## DIRECTIONS FOR THIS TASK
Report each line from the entries in which "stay" can be found.

## SOURCE INFORMATION
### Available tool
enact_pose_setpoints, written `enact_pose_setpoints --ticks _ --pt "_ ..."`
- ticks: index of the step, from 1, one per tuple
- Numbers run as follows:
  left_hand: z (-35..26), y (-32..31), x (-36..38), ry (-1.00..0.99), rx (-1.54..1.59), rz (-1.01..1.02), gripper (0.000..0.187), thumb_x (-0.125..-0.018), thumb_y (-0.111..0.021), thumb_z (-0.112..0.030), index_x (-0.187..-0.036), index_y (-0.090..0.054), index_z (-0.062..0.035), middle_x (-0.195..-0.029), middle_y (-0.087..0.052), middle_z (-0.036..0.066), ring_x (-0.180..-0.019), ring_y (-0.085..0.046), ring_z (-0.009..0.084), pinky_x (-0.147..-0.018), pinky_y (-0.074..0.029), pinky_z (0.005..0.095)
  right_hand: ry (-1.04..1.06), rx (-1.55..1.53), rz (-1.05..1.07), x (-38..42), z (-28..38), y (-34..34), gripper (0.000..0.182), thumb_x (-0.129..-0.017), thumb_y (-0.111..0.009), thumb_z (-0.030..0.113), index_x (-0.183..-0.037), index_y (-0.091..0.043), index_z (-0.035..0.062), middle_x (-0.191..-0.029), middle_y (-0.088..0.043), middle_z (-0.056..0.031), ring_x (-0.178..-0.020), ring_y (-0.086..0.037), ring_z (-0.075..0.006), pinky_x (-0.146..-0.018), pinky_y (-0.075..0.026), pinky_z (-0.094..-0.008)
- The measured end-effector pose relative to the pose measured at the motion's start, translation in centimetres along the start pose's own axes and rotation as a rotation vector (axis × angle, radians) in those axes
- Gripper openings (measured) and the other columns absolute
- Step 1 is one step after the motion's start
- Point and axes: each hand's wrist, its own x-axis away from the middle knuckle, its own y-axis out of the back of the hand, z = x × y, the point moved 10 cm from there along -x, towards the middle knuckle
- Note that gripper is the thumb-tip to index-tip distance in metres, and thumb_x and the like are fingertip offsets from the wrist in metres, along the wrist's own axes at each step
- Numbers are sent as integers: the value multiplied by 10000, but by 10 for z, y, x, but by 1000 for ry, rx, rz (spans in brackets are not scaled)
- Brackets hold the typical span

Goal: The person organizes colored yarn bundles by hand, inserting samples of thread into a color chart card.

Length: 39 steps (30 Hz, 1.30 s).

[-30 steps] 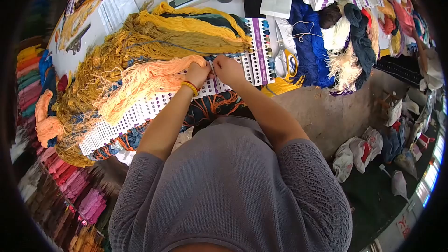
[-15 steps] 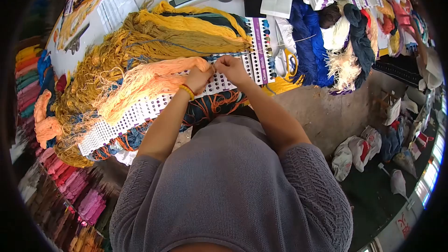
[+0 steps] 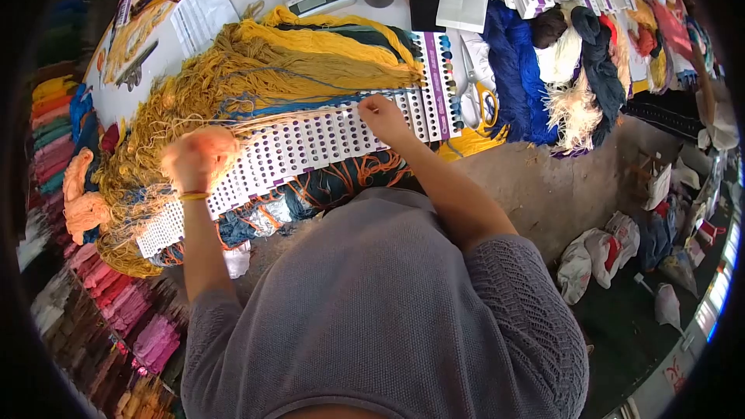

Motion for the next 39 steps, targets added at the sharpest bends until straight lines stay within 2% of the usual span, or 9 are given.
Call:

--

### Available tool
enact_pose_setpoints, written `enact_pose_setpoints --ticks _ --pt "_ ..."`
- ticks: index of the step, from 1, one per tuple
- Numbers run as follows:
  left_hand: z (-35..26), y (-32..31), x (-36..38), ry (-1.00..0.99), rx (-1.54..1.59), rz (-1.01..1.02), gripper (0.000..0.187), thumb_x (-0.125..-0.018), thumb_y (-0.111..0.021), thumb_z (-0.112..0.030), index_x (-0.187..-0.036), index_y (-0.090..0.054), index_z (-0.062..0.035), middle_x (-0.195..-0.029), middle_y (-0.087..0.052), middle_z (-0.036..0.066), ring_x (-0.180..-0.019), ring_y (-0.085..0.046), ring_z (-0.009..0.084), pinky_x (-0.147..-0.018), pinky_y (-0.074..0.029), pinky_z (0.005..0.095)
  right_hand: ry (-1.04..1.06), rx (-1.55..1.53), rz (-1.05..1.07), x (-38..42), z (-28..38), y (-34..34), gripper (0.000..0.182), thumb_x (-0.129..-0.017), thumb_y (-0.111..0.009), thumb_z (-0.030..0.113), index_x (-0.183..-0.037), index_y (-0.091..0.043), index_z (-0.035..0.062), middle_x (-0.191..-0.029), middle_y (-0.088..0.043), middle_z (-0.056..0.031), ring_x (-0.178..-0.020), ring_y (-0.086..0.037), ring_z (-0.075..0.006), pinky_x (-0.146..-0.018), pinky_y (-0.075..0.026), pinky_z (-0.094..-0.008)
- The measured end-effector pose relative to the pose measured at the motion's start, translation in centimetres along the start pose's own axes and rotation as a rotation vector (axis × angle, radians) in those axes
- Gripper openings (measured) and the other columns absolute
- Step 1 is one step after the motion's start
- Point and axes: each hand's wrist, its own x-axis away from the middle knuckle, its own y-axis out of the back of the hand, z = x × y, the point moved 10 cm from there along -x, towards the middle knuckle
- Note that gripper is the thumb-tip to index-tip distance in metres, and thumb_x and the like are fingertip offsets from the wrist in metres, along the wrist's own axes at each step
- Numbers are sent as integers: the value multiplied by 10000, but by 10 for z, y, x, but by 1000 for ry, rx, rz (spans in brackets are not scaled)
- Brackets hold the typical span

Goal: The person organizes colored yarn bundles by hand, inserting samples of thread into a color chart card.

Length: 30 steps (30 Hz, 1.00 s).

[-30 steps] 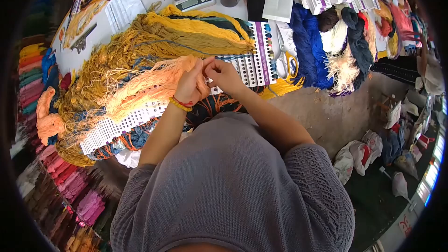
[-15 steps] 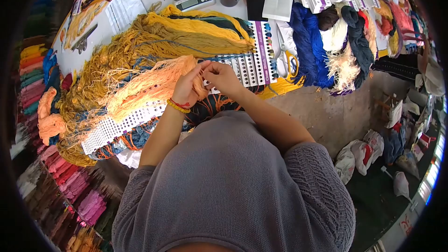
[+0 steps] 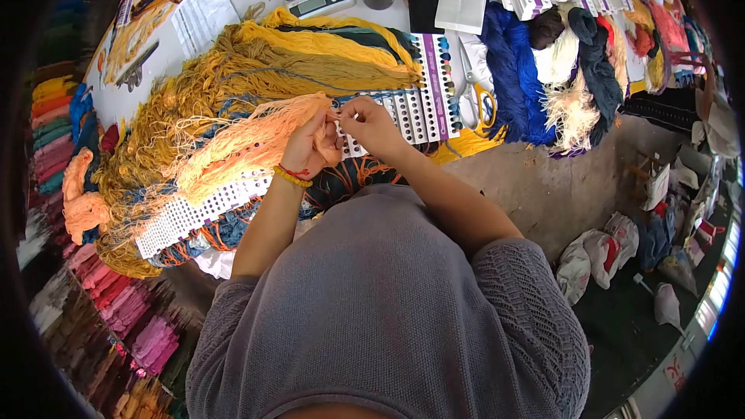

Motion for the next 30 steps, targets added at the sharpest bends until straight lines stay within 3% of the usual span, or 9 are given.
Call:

## SOLUTION BELOW
Motion for the next 39 steps, targets added at the sharpest bends until straight lines stay within 2% of the usual span, or 9 are given.
Motion for the next 30 steps, targets added at the sharpest bends until straight lines stay within 3% of the usual span, or 9 are given.

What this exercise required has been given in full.